That is why airplane pilots are tested for drugs and certain states require hospital workers to get the flu vaccination, Reiss said. If reasonable accommodations cannot be made for someone who is legally exempt from vaccinations to safely work for a business — such as working from home or wearing extra protective equipment — the employer has a right to terminate the employee.

“Accommodating doesn’t mean you treat everyone the same,” said Reiss, giving the example of someone who is unable to wear a mask in a grocery store. “You can bring groceries outside to someone rather than allowing them in the store without a mask.”

A growing minority

The pandemic has sparked a newfound interest in vaccination legislation among some legislators, some of whom also pushed back against mask mandates and other prevention strategies.

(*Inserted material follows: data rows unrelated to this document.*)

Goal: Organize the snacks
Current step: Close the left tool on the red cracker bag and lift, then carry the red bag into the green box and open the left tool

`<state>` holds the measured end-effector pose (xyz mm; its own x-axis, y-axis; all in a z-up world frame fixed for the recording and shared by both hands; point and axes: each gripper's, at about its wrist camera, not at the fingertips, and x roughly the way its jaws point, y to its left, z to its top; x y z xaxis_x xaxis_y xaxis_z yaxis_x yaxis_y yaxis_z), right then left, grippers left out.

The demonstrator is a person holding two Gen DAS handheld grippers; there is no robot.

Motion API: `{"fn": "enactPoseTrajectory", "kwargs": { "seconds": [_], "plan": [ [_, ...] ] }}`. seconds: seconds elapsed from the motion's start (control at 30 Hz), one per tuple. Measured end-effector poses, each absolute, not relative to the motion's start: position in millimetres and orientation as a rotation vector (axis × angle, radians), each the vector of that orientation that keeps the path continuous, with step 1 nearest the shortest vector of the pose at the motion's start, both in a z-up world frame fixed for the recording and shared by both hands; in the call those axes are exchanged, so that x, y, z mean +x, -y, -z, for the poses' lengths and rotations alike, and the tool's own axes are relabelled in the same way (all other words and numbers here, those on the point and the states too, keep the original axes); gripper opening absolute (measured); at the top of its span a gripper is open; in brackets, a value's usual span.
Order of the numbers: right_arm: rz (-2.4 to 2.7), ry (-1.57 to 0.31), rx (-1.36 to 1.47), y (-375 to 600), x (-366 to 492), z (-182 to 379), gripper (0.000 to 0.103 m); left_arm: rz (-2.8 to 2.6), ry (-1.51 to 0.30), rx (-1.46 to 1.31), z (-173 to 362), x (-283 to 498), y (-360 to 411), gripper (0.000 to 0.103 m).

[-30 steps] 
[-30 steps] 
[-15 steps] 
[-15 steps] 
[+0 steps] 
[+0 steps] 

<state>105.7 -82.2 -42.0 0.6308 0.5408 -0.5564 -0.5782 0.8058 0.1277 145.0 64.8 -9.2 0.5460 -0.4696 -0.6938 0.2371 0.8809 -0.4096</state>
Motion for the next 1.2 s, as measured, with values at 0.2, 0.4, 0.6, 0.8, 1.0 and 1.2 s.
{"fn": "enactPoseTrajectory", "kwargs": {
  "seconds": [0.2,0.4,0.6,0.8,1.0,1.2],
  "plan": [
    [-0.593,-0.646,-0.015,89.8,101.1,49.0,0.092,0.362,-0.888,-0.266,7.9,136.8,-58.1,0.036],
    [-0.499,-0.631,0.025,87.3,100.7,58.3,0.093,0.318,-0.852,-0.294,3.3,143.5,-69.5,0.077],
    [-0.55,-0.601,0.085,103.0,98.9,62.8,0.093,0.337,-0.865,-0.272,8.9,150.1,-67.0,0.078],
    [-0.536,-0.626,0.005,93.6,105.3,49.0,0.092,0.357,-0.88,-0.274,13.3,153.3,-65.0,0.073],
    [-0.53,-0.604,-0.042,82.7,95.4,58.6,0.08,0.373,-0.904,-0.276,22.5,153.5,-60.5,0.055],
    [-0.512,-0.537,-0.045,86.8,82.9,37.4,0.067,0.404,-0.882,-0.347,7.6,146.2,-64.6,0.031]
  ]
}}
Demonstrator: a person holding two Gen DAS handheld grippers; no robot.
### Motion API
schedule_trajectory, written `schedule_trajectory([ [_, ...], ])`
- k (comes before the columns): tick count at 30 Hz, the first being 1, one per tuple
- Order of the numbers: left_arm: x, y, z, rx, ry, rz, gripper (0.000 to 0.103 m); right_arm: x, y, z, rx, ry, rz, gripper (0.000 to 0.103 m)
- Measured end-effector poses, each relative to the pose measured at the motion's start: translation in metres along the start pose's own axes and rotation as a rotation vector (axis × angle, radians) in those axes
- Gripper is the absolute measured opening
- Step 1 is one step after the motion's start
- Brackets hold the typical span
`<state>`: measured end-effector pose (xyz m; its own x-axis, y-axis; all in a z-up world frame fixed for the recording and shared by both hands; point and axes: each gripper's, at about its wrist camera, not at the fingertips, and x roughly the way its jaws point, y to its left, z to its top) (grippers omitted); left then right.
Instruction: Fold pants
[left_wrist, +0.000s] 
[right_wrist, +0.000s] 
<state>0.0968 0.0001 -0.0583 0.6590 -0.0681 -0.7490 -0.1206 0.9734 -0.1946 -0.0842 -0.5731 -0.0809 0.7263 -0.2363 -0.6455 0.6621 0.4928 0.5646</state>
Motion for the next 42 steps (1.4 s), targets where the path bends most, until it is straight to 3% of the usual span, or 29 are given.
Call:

“There is a small but loud group of people who are against vaccination in any way, shape or form,” said Kylie Hall, a project manager at the North Dakota State University Center for Immunization Research and Education, who is working with the North Dakota Health Department on coronavirus vaccinations and operations.

There is a small but loud group of people who are against vaccination in any way, shape or form.

“That group of people is small, but with Covid-19, we’ve also seen a movement of people who don’t believe that the virus is real or don’t believe that masks work or are dangerous and don’t believe the tried-and-true science behind the recommendations,” Hall said. “A subset of these people are latching onto this small subset that oppose all vaccinations, and, though still a minority, that movement is pulling in more people than we would usually have with just the people who are against vaccines.”

Republican state Rep. Jeff Hoverson was among a group of North Dakota legislators who consulted with the Informed Consent Action Network, an anti-vaccination organization, when they drafted and defended six vaccination-related bills, all which were defeated in early February. Three of the bills addressed businesses’ right to mandate vaccinations, either among employees or patrons.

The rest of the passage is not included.